◆ Try it
Please give back the listing exactly as it reads.

◆ Records shown
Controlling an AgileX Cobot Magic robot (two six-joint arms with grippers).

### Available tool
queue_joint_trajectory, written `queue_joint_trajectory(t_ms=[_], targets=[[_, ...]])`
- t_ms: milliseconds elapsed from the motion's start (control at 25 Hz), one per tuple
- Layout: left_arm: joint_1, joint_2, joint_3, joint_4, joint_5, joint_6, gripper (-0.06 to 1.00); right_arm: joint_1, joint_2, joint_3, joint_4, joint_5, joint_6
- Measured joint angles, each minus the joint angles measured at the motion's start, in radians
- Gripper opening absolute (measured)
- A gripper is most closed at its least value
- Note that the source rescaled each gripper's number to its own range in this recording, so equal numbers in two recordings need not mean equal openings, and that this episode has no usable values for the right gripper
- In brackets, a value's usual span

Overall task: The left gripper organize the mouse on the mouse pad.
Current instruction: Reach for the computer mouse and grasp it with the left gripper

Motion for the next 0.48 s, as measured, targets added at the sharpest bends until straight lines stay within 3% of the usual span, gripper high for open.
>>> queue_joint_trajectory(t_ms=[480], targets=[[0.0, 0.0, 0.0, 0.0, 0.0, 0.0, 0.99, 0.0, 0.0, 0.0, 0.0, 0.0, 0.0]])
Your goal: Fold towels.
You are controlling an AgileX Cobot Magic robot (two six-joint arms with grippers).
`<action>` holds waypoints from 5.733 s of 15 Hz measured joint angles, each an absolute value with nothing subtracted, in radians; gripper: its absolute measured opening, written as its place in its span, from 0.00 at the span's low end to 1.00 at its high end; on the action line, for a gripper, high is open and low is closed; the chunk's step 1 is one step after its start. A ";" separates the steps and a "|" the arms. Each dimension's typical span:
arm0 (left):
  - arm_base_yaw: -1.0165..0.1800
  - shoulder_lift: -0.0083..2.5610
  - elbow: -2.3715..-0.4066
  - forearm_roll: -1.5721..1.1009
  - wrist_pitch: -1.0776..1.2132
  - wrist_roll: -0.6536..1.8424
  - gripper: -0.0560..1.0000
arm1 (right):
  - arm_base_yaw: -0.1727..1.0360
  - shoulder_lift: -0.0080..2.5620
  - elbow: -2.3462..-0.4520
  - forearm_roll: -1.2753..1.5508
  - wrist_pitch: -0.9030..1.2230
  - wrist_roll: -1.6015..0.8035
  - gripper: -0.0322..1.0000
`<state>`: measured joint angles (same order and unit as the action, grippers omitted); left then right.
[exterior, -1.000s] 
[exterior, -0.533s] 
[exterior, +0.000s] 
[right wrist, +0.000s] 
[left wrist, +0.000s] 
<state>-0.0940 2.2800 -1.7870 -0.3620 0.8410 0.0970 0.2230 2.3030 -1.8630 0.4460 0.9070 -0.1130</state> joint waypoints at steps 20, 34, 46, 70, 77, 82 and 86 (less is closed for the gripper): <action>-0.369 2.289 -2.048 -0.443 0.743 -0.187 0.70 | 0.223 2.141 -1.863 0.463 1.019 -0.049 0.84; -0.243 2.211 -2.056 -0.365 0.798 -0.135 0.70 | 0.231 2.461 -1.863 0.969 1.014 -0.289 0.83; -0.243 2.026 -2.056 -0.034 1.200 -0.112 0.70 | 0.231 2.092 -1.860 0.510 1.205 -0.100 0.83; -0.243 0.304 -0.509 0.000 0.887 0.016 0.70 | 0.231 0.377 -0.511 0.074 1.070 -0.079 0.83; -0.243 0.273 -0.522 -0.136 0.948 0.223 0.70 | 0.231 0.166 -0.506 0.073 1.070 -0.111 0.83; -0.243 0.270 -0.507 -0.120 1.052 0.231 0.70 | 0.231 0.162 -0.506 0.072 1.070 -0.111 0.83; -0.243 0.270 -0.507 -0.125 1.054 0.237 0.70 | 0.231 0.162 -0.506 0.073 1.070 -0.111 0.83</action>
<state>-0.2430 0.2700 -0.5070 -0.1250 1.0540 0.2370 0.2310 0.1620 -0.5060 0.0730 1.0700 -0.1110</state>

◆ Answer area
Controlling an AgileX Cobot Magic robot (two six-joint arms with grippers).

### Available tool
queue_joint_trajectory, written `queue_joint_trajectory(t_ms=[_], targets=[[_, ...]])`
- t_ms: milliseconds elapsed from the motion's start (control at 25 Hz), one per tuple
- Layout: left_arm: joint_1, joint_2, joint_3, joint_4, joint_5, joint_6, gripper (-0.06 to 1.00); right_arm: joint_1, joint_2, joint_3, joint_4, joint_5, joint_6
- Measured joint angles, each minus the joint angles measured at the motion's start, in radians
- Gripper opening absolute (measured)
- A gripper is most closed at its least value
- Note that the source rescaled each gripper's number to its own range in this recording, so equal numbers in two recordings need not mean equal openings, and that this episode has no usable values for the right gripper
- In brackets, a value's usual span

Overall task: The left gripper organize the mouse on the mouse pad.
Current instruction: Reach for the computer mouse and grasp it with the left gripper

Motion for the next 0.48 s, as measured, targets added at the sharpest bends until straight lines stay within 3% of the usual span, gripper high for open.
>>> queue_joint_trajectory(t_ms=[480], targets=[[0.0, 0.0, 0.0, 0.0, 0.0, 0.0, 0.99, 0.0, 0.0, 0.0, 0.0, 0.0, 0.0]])
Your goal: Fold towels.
You are controlling an AgileX Cobot Magic robot (two six-joint arms with grippers).
`<action>` holds waypoints from 5.733 s of 15 Hz measured joint angles, each an absolute value with nothing subtracted, in radians; gripper: its absolute measured opening, written as its place in its span, from 0.00 at the span's low end to 1.00 at its high end; on the action line, for a gripper, high is open and low is closed; the chunk's step 1 is one step after its start. A ";" separates the steps and a "|" the arms. Each dimension's typical span:
arm0 (left):
  - arm_base_yaw: -1.0165..0.1800
  - shoulder_lift: -0.0083..2.5610
  - elbow: -2.3715..-0.4066
  - forearm_roll: -1.5721..1.1009
  - wrist_pitch: -1.0776..1.2132
  - wrist_roll: -0.6536..1.8424
  - gripper: -0.0560..1.0000
arm1 (right):
  - arm_base_yaw: -0.1727..1.0360
  - shoulder_lift: -0.0080..2.5620
  - elbow: -2.3462..-0.4520
  - forearm_roll: -1.2753..1.5508
  - wrist_pitch: -0.9030..1.2230
  - wrist_roll: -1.6015..0.8035
  - gripper: -0.0322..1.0000
`<state>`: measured joint angles (same order and unit as the action, grippers omitted); left then right.
[exterior, -1.000s] 
[exterior, -0.533s] 
[exterior, +0.000s] 
[right wrist, +0.000s] 
[left wrist, +0.000s] 
<state>-0.0940 2.2800 -1.7870 -0.3620 0.8410 0.0970 0.2230 2.3030 -1.8630 0.4460 0.9070 -0.1130</state> joint waypoints at steps 20, 34, 46, 70, 77, 82 and 86 (less is closed for the gripper): <action>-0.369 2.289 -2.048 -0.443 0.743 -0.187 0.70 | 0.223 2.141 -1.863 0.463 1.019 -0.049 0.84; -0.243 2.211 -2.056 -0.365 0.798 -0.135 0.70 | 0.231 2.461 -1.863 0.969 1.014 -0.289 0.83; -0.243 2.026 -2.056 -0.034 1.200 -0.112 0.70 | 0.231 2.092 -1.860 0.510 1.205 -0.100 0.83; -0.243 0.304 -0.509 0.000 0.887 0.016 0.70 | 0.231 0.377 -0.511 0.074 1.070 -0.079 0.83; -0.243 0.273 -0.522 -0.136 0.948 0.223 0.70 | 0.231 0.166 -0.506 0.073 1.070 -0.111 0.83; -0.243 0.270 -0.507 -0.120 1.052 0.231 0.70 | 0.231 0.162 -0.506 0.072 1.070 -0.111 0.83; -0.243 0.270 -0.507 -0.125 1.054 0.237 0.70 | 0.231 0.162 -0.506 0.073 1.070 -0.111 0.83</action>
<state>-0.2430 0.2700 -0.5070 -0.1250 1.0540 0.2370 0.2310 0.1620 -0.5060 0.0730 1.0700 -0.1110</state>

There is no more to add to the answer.